What is needed is a word-for-word transcript of the listing, free of pictures.

DATA BLOCK:
· · · · ·

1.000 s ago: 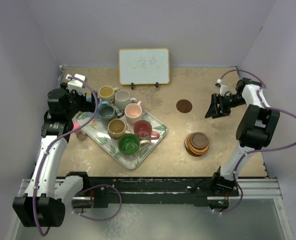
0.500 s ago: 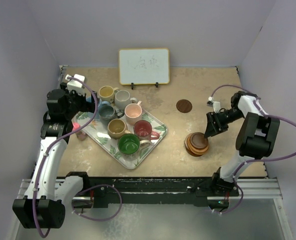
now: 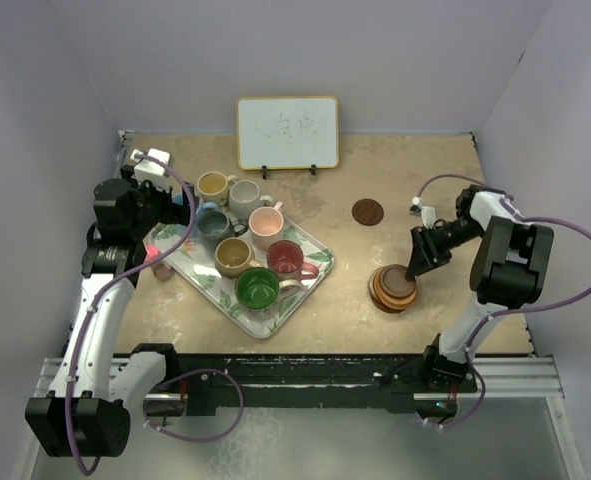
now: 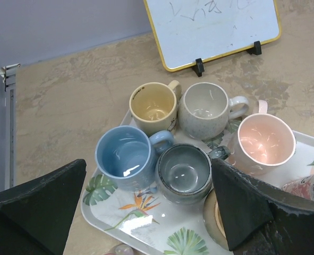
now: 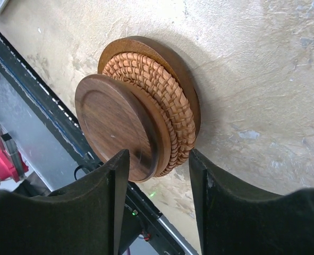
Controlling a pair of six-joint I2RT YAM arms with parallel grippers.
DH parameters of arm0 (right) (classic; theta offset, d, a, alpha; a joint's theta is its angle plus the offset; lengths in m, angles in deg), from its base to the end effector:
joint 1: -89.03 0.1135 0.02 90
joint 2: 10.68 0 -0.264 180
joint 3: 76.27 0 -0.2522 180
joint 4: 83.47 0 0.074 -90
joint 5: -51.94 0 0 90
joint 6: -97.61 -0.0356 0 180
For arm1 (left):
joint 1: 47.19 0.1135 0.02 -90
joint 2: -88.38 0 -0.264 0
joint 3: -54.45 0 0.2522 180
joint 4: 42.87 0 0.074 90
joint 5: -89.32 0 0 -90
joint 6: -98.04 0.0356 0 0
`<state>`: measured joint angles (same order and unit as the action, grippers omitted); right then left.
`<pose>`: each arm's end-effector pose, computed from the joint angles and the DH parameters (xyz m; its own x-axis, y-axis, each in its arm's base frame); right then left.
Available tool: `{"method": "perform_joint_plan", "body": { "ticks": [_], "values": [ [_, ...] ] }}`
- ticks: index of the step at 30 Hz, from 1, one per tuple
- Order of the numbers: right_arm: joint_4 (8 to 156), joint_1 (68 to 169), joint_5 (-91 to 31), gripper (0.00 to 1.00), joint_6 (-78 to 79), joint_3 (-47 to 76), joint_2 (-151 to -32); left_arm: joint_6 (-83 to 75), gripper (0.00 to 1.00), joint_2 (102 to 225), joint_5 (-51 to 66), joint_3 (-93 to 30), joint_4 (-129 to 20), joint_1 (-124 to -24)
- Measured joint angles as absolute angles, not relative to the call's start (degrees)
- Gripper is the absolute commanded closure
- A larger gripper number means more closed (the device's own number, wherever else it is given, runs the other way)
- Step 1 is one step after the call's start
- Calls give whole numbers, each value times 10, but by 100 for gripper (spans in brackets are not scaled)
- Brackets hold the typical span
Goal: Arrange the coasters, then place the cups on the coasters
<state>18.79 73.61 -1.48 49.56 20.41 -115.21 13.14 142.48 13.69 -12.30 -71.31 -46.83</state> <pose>0.3000 -0.0607 0.1765 -0.9107 -0.3057 -0.2778 -0.4113 0.7330 0.5418 0.2157 -0.0075 0.3531 -0.2503 0.0845 -0.9645 0.2560 0.9665 0.0183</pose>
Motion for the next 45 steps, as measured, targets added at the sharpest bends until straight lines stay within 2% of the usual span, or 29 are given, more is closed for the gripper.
{"method": "perform_joint_plan", "body": {
  "ticks": [8,17,24,35,45],
  "values": [
    [189,749,-11,58,498,204,-1165,131,2,1425,137,-119,-710,-468],
    [166,751,9,84,507,201,-1170,131,2,1425,137,-119,-710,-468],
    [134,749,33,100,500,161,-1191,131,2,1425,137,-119,-709,-468],
    [145,725,67,100,433,61,-1262,131,2,1425,137,-119,-709,-468],
    [268,697,91,100,265,-49,-1367,131,2,1428,137,-119,-709,-468]
  ]
}}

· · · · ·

RESPONSE TO THE EXERCISE:
1.000 s ago: 
0.500 s ago: 
now: 
now: 
now: 
Controlling a pair of six-joint I2RT YAM arms with parallel grippers.
DH parameters of arm0 (right) (classic; theta offset, d, a, alpha; a joint's theta is its angle plus the offset; lengths in m, angles in deg), from its base to the end effector:
joint 1: -89.03 0.1135 0.02 90
joint 2: 10.68 0 -0.264 180
joint 3: 76.27 0 -0.2522 180
joint 4: 83.47 0 0.074 -90
joint 5: -51.94 0 0 90
joint 6: -97.61 -0.0356 0 180
For arm1 (left):
joint 1: 47.19 0.1135 0.02 -90
joint 2: -88.38 0 -0.264 0
joint 3: -54.45 0 0.2522 180
joint 4: 42.87 0 0.074 90
joint 5: -89.32 0 0 -90
joint 6: -98.04 0.0356 0 0
`<state>`: measured joint angles (same order and unit as the action, grippers omitted); right then left.
`<pose>`: each arm's end-effector pose, computed from the joint angles and the DH parameters (xyz m; its own x-axis, y-axis, each in its arm's base frame); right then left.
Available tool: `{"method": "perform_joint_plan", "body": { "ticks": [_], "values": [ [_, ...] ] }}`
- ticks: index of the step at 30 Hz, from 1, one per tuple
- Order of the numbers: right_arm: joint_4 (8 to 156), joint_1 (68 to 169), joint_5 (-91 to 31), gripper (0.00 to 1.00), joint_6 (-78 to 79), joint_3 (-47 to 76), joint_2 (-151 to -32); left_arm: joint_6 (-83 to 75), gripper (0.00 to 1.00), joint_2 (102 to 225), joint_5 (-51 to 66), joint_3 (-93 to 30), joint_4 (-129 to 20), joint_1 (-124 to -24)
- Measured joint angles as absolute angles, not relative to the call's start (degrees)
- Gripper is the absolute commanded closure
- A larger gripper number means more closed (the device's own number, wherever else it is given, runs the other way)
- Step 1 is one step after the call's start
- Calls give whole numbers, each value times 10, but by 100 for gripper (spans in brackets are not scaled)
- Brackets hold the typical span
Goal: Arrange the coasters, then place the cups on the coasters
<state>18.79 73.61 -1.48 49.56 20.41 -115.21 13.14 142.48 13.69 -12.30 -71.31 -46.83</state> <pose>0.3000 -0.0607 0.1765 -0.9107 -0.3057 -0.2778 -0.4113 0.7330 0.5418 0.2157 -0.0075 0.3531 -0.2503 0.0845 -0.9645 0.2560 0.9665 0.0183</pose>
Motion for the next 45 steps, as measured, targets added at the sharpest bends until straight lines stay within 2% of the usual span, or 29 are given, more is closed for the gripper.
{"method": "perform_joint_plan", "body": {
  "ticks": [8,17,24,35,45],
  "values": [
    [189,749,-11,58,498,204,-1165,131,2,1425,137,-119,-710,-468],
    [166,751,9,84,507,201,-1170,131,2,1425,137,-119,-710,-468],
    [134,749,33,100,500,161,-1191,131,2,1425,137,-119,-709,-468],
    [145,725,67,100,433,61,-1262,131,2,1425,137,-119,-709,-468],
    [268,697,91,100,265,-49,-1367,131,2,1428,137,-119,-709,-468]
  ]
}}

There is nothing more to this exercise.